### Dataset excerpt
________________________________________

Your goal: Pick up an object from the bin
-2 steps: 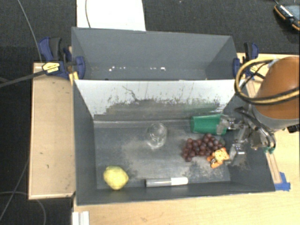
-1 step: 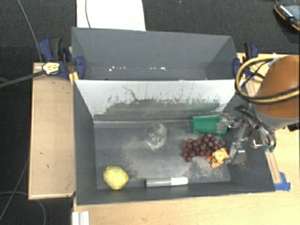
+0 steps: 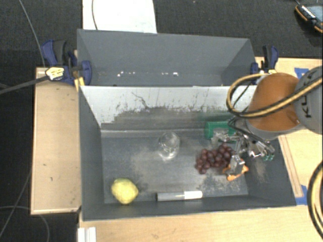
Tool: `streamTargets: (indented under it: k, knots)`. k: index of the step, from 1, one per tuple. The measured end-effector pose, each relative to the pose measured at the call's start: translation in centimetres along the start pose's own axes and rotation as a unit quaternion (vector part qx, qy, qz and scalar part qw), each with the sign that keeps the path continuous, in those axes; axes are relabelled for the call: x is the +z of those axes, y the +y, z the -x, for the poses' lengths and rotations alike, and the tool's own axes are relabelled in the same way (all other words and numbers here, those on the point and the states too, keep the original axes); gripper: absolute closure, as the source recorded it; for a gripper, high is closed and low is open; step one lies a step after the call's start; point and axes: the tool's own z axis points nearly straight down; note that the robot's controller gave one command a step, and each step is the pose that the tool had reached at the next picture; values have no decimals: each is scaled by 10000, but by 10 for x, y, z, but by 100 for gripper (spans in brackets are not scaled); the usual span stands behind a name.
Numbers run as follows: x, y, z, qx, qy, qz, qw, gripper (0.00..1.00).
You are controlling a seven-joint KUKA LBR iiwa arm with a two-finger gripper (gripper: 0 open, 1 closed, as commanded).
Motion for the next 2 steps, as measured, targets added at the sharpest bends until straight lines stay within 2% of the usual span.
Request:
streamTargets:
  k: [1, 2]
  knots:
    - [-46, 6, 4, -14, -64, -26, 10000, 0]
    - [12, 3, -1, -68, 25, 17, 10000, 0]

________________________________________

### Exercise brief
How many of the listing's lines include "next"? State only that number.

### Exercise response
2